What you need to do:
Return the records exactly, from the first line through the "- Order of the" line.

Records for this task:
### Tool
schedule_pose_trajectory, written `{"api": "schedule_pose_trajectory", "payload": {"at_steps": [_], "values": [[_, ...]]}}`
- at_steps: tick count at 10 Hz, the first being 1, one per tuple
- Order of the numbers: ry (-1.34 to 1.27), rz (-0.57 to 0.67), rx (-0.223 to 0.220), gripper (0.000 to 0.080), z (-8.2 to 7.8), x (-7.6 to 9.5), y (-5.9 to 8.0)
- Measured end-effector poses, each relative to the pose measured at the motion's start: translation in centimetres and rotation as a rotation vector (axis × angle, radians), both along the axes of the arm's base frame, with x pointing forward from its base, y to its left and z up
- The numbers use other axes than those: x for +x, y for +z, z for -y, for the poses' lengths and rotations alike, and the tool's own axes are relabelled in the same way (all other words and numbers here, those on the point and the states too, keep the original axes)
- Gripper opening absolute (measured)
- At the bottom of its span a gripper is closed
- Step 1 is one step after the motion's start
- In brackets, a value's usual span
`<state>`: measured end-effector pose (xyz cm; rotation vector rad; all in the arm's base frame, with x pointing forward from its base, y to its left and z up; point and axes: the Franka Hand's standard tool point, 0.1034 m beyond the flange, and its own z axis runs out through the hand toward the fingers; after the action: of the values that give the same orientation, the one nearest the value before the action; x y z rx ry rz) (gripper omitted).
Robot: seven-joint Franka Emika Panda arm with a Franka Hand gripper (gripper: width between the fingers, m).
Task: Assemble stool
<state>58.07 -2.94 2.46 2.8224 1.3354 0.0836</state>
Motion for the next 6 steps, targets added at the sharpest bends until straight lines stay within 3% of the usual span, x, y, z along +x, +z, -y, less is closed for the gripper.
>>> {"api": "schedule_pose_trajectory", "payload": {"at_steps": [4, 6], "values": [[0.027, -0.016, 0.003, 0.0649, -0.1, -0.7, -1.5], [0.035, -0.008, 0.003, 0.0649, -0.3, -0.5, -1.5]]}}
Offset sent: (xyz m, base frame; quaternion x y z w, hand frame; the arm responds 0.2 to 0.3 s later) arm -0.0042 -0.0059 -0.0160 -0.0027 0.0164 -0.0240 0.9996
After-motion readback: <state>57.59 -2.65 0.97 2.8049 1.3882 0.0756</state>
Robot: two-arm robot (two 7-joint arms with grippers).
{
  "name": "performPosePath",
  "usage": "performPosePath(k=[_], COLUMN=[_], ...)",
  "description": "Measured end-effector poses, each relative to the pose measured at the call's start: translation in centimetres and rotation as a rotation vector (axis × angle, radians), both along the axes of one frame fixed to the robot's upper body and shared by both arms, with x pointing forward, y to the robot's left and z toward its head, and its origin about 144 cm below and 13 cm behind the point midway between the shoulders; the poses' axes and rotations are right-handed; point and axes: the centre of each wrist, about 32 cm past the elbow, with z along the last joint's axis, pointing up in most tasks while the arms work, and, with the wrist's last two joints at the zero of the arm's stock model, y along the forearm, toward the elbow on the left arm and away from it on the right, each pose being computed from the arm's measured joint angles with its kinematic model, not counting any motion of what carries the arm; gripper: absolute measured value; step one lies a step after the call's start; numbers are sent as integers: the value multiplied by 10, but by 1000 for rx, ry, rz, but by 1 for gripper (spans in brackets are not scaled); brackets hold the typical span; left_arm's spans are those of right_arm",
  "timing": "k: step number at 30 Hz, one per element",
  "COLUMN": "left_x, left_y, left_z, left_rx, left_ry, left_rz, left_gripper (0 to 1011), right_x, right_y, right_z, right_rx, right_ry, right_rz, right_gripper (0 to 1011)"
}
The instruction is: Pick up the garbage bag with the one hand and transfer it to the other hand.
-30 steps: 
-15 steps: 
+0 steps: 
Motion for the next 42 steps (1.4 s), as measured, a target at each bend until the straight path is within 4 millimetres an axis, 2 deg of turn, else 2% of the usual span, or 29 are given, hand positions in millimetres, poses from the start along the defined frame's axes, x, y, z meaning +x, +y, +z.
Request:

Completed task:
### Tool
schedule_pose_trajectory, written `{"api": "schedule_pose_trajectory", "payload": {"at_steps": [_], "values": [[_, ...]]}}`
- at_steps: tick count at 10 Hz, the first being 1, one per tuple
- Order of the numbers: ry (-1.34 to 1.27), rz (-0.57 to 0.67), rx (-0.223 to 0.220), gripper (0.000 to 0.080), z (-8.2 to 7.8), x (-7.6 to 9.5), y (-5.9 to 8.0)

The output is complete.